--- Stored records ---
────────

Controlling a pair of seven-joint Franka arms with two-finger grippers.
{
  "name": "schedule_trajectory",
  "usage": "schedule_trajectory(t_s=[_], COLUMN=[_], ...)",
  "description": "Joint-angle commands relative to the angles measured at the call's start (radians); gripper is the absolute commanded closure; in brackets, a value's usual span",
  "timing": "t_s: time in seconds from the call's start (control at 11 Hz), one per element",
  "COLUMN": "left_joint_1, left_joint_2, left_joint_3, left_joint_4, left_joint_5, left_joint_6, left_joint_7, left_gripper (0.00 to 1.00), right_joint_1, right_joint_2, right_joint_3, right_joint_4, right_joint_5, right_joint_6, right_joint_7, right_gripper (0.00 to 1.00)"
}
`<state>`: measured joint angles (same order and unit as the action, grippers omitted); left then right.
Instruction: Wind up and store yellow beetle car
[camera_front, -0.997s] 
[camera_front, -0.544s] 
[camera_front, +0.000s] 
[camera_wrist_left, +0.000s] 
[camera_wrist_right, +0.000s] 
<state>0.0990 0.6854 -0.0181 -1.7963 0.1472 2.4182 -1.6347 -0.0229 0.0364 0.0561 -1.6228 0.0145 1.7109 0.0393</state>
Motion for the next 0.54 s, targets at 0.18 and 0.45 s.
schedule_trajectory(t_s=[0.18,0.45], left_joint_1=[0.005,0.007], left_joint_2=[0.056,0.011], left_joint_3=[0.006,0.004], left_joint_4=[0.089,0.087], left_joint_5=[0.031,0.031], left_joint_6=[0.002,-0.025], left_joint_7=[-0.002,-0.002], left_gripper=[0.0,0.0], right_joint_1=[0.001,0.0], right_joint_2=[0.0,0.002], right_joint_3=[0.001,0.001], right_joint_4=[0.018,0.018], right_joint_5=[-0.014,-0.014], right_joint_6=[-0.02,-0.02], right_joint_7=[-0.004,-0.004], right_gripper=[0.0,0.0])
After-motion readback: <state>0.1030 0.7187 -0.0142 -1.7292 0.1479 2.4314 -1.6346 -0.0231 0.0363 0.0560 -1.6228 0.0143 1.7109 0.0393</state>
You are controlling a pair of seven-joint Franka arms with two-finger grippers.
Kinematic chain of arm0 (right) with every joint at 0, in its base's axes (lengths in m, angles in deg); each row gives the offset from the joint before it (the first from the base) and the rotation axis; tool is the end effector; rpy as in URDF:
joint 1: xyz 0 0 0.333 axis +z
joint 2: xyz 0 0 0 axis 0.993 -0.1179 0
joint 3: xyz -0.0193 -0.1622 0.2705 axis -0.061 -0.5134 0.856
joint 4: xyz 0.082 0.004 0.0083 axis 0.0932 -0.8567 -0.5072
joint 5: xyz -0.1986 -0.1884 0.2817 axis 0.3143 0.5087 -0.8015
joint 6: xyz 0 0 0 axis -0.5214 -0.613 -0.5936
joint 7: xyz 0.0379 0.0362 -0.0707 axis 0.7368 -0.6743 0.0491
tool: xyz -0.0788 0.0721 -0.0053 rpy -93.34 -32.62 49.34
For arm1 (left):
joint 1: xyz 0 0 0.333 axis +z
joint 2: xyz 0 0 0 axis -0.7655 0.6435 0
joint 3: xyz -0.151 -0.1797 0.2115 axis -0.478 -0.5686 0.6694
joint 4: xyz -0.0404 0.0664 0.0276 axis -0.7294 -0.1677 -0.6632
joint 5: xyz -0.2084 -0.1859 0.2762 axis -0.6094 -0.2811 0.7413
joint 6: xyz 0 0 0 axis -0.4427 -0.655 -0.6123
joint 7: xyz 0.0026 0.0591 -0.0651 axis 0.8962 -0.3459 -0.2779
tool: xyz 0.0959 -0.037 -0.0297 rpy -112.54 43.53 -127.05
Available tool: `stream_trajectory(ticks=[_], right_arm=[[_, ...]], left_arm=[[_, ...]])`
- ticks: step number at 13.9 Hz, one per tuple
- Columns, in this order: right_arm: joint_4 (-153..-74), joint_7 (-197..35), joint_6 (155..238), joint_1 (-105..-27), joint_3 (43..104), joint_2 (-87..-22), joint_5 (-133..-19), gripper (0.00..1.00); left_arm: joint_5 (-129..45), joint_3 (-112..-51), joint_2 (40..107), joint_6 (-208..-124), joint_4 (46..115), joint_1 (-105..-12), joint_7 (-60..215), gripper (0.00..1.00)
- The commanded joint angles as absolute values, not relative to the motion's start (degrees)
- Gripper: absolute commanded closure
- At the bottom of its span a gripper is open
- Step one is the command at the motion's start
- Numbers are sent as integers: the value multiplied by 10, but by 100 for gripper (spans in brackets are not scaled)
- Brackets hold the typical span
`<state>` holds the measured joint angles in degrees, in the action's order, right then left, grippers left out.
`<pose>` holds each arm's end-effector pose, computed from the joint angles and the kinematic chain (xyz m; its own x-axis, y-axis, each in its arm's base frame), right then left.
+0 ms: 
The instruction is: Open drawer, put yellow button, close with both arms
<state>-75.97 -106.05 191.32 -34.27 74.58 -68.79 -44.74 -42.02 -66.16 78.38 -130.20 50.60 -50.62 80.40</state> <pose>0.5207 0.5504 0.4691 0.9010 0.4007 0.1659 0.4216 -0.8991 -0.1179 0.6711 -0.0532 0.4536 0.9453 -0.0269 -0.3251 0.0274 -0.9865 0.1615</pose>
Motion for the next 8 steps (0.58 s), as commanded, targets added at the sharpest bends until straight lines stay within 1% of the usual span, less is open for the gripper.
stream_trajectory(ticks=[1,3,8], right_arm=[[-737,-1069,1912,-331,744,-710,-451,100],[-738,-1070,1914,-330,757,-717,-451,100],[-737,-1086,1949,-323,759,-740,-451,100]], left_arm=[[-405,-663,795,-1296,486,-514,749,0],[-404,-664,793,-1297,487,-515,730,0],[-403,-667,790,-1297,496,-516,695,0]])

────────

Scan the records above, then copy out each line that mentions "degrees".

- The commanded joint angles as absolute values, not relative to the motion's start (degrees)
`<state>` holds the measured joint angles in degrees, in the action's order, right then left, grippers left out.

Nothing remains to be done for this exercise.